Three-quarters of children face extreme heat: UN
Three-quarters of children in South Asia are already facing dangerously high temperatures, the highest level worldwide, as the impact of climate change grows, the United Nations warned yesterday.
About 460 million children are exposed to extreme heat in South Asia, or 76 percent of children, compared to a third of children globally, the United Nations children's agency said.
"With the world at global boiling, the data clearly show that the lives and well-being of millions of children across South Asia are increasingly threatened by heat waves and high temperatures," said Sanjay Wijesekera, Unicef Regional Director for South Asia.
The UN warns children in Afghanistan, Bangladesh, India, Maldives and Pakistan are at "extremely high risk" of the impacts of climate change, defining extreme high temperatures as 83 or more days in a year over 35 degree Celsius (95 degree Fahrenheit).
Children cannot adapt as quickly to temperature changes, and are not able to remove excess heat from their bodies.
"Young children simply cannot handle the heat," added Wijesekera. "Unless we act now, these children will continue to bear the brunt of more frequent and more severe heatwaves in the coming years."
About 1.2 degrees Celsius of global warming since the late 1800s, driven by the burning of fossil fuels, has made heatwaves hotter, longer and more frequent, as well as intensifying other weather extremes such as storms and floods.

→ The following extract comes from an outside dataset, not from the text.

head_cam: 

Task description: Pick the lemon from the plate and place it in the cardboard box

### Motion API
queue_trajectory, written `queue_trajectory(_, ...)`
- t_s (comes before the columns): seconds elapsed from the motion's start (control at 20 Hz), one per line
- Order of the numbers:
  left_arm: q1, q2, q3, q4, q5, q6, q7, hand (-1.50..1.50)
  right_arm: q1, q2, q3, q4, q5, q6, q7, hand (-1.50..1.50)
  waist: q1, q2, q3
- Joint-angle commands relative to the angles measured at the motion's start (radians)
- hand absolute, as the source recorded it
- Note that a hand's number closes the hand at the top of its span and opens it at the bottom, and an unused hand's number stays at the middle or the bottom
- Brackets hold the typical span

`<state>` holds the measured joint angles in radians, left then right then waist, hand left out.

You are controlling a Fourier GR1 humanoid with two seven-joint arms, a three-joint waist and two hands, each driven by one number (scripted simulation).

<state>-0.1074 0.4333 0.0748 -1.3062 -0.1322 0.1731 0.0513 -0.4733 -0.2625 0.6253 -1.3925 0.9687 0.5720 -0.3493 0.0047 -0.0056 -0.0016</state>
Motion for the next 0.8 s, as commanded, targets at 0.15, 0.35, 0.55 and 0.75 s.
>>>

July was the hottest month ever recorded globally, with searing heat intensified by global warming affecting tens of millions of people in parts of Europe, Asia and North America.
Scientists say the world will need to adapt to the heat and other impacts already caused by emissions -- and that carbon pollution must be slashed dramatically this decade to avoid worse in the future.

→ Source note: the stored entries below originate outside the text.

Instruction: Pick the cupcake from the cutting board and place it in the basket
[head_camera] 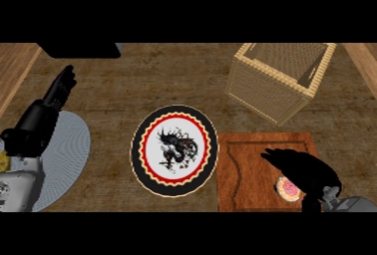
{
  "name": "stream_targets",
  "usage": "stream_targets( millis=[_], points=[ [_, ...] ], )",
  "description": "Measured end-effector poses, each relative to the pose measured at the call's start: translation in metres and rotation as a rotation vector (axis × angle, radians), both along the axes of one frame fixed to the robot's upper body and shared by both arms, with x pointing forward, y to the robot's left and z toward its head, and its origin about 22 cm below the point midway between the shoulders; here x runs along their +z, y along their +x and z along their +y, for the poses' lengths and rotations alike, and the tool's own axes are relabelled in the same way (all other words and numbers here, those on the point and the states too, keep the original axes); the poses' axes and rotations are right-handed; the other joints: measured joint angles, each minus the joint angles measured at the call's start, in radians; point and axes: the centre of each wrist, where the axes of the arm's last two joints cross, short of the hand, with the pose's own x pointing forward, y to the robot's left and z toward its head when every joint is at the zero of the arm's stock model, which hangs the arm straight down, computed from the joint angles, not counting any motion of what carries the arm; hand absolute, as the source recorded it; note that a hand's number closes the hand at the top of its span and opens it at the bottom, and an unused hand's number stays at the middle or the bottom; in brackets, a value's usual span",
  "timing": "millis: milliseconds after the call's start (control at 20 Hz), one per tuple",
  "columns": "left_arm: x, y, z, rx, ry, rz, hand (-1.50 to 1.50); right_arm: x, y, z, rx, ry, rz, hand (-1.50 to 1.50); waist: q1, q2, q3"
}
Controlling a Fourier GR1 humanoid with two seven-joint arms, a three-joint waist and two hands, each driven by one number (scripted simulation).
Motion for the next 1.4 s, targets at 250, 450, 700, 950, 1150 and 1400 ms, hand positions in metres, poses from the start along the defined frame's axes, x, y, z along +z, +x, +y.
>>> stream_targets(
  millis=[250,450,700,950,1150,1400],
  points=[
    [-0.005,0.000,-0.005,0.003,-0.004,0.001,0.00,-0.016,0.002,-0.003,0.003,-0.013,0.009,1.50,0.000,0.000,0.000],
    [-0.002,-0.004,-0.008,0.002,0.001,0.000,0.00,-0.021,0.009,-0.002,-0.026,0.018,0.009,1.50,0.002,-0.003,-0.003],
    [-0.004,-0.005,-0.006,-0.002,-0.003,-0.002,0.00,-0.029,0.012,-0.002,0.011,0.019,-0.034,1.50,0.002,-0.006,-0.006],
    [-0.007,-0.006,-0.003,0.007,-0.002,0.000,0.00,-0.034,0.018,-0.017,-0.016,0.042,-0.104,1.50,0.003,-0.009,-0.005],
    [-0.008,-0.009,0.002,0.026,-0.006,0.000,0.00,-0.027,0.024,-0.093,-0.354,-0.022,-0.201,1.50,-0.023,-0.002,0.000],
    [-0.004,-0.007,0.003,0.013,-0.010,-0.007,0.00,-0.015,0.020,-0.181,-0.706,-0.109,-0.348,1.50,-0.009,0.007,0.003]
  ],
)
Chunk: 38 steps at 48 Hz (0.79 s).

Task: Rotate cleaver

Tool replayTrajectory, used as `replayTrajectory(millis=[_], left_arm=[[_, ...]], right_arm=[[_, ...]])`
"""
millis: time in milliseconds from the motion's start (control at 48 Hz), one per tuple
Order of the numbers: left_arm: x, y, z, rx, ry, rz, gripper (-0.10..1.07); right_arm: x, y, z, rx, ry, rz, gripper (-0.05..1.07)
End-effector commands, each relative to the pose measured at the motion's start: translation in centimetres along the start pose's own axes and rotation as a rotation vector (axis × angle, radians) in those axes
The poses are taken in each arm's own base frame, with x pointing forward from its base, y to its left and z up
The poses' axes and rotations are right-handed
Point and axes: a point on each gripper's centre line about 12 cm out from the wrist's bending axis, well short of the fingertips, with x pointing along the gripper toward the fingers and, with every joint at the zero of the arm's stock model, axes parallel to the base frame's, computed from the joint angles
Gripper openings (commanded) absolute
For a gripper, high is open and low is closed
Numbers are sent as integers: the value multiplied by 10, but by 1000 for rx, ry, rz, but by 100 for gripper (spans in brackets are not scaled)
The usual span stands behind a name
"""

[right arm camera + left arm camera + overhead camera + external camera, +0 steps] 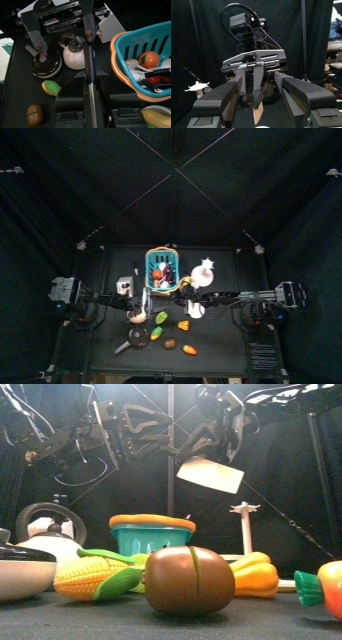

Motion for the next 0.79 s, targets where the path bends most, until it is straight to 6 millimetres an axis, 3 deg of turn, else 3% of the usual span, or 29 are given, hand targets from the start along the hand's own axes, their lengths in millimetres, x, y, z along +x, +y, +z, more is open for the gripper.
replayTrajectory(millis=[0,604,771], left_arm=[[1,2,9,7,-32,6,90],[-1,1,7,17,-22,6,90],[-3,1,6,19,-13,5,90]], right_arm=[[-10,0,14,9,-44,3,34],[-11,-6,17,83,-51,-12,34],[-14,-14,25,193,-74,-28,34]])
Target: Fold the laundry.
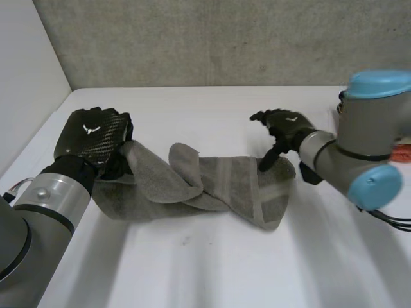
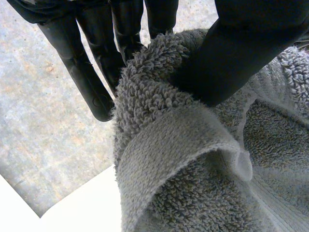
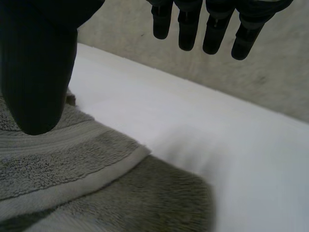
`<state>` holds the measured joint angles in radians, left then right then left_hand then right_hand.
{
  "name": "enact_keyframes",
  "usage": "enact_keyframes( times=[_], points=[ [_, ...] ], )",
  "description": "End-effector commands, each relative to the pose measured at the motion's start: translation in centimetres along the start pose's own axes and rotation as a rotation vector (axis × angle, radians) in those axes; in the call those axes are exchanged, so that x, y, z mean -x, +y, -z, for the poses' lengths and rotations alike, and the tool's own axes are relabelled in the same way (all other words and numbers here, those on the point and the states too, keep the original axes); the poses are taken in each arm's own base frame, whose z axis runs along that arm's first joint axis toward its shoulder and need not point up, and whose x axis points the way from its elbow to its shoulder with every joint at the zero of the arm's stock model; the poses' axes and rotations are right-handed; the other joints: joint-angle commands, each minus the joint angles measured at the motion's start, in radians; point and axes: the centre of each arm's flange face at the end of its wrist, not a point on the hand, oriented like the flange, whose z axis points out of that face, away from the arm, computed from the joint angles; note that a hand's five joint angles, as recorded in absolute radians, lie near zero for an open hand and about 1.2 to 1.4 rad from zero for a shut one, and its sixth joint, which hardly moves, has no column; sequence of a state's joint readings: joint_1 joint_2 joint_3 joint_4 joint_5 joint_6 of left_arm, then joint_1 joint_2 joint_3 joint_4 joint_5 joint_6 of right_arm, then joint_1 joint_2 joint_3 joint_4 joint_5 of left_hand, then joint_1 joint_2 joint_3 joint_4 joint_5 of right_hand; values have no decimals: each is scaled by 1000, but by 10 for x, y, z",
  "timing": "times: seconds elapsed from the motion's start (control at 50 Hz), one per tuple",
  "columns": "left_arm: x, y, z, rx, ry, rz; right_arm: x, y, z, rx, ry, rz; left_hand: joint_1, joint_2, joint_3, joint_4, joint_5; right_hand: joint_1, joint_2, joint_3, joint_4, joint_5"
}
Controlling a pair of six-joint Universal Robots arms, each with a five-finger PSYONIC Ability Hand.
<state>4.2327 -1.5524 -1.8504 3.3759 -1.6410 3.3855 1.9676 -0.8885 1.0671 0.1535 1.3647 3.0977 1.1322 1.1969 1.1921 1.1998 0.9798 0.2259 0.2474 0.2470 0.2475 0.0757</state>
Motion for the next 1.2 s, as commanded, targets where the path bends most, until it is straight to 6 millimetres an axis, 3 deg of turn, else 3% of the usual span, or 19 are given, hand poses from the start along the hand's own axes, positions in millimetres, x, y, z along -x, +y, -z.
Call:
enact_keyframes(
  times=[0.02, 0.22, 0.24, 0.3, 0.34, 0.38, 0.4, 0.46, 0.48, 0.54, 0.56, 0.62, 0.64, 0.76, 0.82, 0.94, 1.1, 1.16, 1.2],
  points=[
    [2, -6, 6, -22, -4, 2, 15, 34, -45, 25, -52, -6, 264, 199, 204, 196, 242, 109, 87, 88, 87, 84],
    [4, -14, 7, -51, -9, 4, 31, 69, -68, 57, -56, 36, 264, 199, 204, 196, 242, 264, 242, 243, 242, 239],
    [4, -14, 7, -51, -9, 2, 33, 71, -69, 58, -58, 49, 264, 199, 204, 196, 242, 334, 312, 313, 312, 310],
    [4, -15, 7, -55, -10, 4, 33, 70, -70, 50, -53, 103, 264, 199, 204, 196, 242, 1168, 1146, 1147, 1146, 1143],
    [5, -16, 6, -59, -15, 4, 32, 60, -67, 29, -41, 141, 264, 199, 204, 196, 242, 1170, 1149, 1149, 1149, 1146],
    [6, -19, 5, -67, -18, 3, 31, 47, -63, 7, -27, 162, 264, 199, 204, 196, 242, 1170, 1149, 1149, 1149, 1146],
    [7, -20, 4, -70, -21, 3, 31, 25, -53, -34, -19, 182, 264, 199, 204, 196, 242, 1170, 1149, 1149, 1149, 1146],
    [13, -27, 1, -89, -43, 5, 30, -16, -30, -118, 2, 216, 264, 199, 204, 196, 242, 1170, 1149, 1149, 1149, 1146],
    [16, -29, 0, -97, -51, 5, 27, -42, -12, -178, 19, 238, 264, 199, 204, 196, 242, 1170, 1149, 1149, 1149, 1146],
    [29, -41, -3, -134, -97, 6, 20, -82, 15, -293, 62, 284, 264, 199, 204, 196, 242, 1170, 1149, 1149, 1149, 1146],
    [36, -47, -4, -153, -122, 6, 9, -103, 33, -344, 109, 329, 264, 199, 204, 196, 242, 1170, 1149, 1149, 1149, 1146],
    [47, -56, -5, -173, -157, 1, -8, -123, 58, -375, 184, 412, 264, 199, 204, 196, 242, 1170, 1149, 1149, 1149, 1146],
    [54, -59, -6, -179, -178, -2, -17, -133, 75, -381, 231, 469, 264, 199, 204, 196, 242, 1170, 1149, 1149, 1149, 1146],
    [75, -65, -11, -139, -222, -11, -33, -148, 124, -322, 337, 651, 264, 199, 204, 196, 242, 1170, 1149, 1149, 1149, 1146],
    [83, -58, -16, -58, -205, -10, -30, -147, 144, -249, 336, 720, 264, 199, 204, 196, 242, 1170, 1149, 1149, 1149, 1146],
    [76, -15, -35, 171, -76, 21, -23, -117, 146, -99, 257, 748, 264, 199, 204, 196, 242, 1170, 1149, 1149, 1149, 1146],
    [71, 27, -68, 334, -23, 14, -40, -55, 94, 123, 180, 752, 264, 199, 204, 196, 242, 1170, 1149, 1149, 1149, 1146],
    [69, 36, -87, 340, -1, -10, -41, -52, 81, 114, 184, 758, 264, 199, 204, 196, 242, 1170, 1149, 1149, 1149, 1146],
    [65, 31, -104, 295, 12, -32, -49, -55, 63, 75, 230, 765, 264, 199, 204, 196, 242, 1170, 1149, 1149, 1149, 1146]
  ],
)
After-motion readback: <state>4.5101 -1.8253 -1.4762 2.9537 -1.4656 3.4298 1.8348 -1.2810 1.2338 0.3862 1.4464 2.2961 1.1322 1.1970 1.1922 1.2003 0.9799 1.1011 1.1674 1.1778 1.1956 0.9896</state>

Scientists expect climate change will make heatwaves of the kind southern Europe has suffered this summer more frequent and even more severe in the coming years - adding to the burden on Europe's energy infrastructure.
Record-breaking heat waves across the US forced small businesses to close early in July, according to a report released on August 1, and reduced paid working hours for employees as dangerous temperatures reshape consumer behaviour, reports Reuters.

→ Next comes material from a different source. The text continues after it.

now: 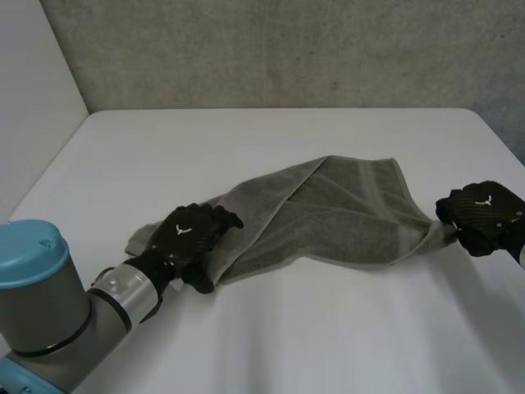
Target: Fold the laundry
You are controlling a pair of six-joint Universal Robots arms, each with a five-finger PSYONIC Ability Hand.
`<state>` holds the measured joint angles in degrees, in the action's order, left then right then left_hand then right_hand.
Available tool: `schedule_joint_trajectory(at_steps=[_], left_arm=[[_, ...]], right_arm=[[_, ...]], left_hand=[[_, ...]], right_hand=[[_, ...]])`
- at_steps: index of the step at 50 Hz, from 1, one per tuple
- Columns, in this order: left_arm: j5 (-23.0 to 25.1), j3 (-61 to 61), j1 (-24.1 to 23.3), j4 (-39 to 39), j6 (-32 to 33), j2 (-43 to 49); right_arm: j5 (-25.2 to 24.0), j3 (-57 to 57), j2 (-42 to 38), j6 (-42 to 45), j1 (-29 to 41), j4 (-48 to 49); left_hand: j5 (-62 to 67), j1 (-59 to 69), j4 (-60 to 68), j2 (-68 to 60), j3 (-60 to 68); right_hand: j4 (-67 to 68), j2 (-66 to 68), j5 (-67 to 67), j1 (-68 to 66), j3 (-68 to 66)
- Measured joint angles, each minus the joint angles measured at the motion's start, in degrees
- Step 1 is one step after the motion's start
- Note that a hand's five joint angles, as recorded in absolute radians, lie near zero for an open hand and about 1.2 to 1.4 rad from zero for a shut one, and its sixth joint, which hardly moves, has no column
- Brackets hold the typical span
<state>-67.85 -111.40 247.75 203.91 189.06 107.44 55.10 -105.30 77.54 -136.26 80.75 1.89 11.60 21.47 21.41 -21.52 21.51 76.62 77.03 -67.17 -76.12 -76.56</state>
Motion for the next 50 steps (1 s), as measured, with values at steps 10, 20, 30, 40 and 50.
schedule_joint_trajectory(at_steps=[10, 20, 30, 40, 50], left_arm=[[-0.1, -0.8, 0.0, 1.0, 10.1, 3.0], [0.3, -2.8, -0.3, 1.0, 18.4, 4.4], [0.2, -3.2, -0.3, 2.1, 18.7, 4.3], [0.2, -4.1, -0.3, 8.0, 22.4, 4.4], [0.1, -2.6, -0.2, 9.1, 22.5, 3.8]], right_arm=[[0.0, -0.2, -0.3, 0.2, 0.2, 0.0], [0.0, -0.2, -0.7, 0.4, 0.2, 0.0], [0.0, -0.3, -0.9, 0.5, 0.2, 0.0], [0.0, -0.3, -1.4, 0.6, 0.3, 0.0], [0.0, -0.2, -1.7, 0.7, 0.3, 0.0]], left_hand=[[0.6, 0.4, 0.5, -0.5, 0.5], [0.5, 0.4, 0.5, -0.5, 0.5], [0.3, 0.4, 0.4, -0.4, 0.3], [4.3, 4.6, 4.6, -4.5, 4.5], [11.7, 12.0, 12.0, -11.9, 11.9]], right_hand=[[0.0, 0.0, 0.0, 0.0, -0.1], [0.0, 0.0, 0.0, 0.0, -0.4], [0.0, 0.0, 0.0, 0.0, -0.4], [0.0, 0.0, 0.0, 0.0, -0.4], [0.0, 0.0, 0.0, 0.0, -0.4]])
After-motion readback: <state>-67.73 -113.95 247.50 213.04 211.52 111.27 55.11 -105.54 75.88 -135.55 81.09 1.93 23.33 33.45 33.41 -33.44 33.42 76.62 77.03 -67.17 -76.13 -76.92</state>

Women will bear the brunt of extreme heat as more frequent heatwaves on a warming planet pose a growing threat to their work, earnings and lives, researchers have warned.
The impacts of rising heat are disproportionately dangerous and costly to women - be it at home or on the job - according to a report titled 'The Scorching Divide' by the Adrienne Arsht-Rockefeller Foundation Resilience Center (Arsht-Rock).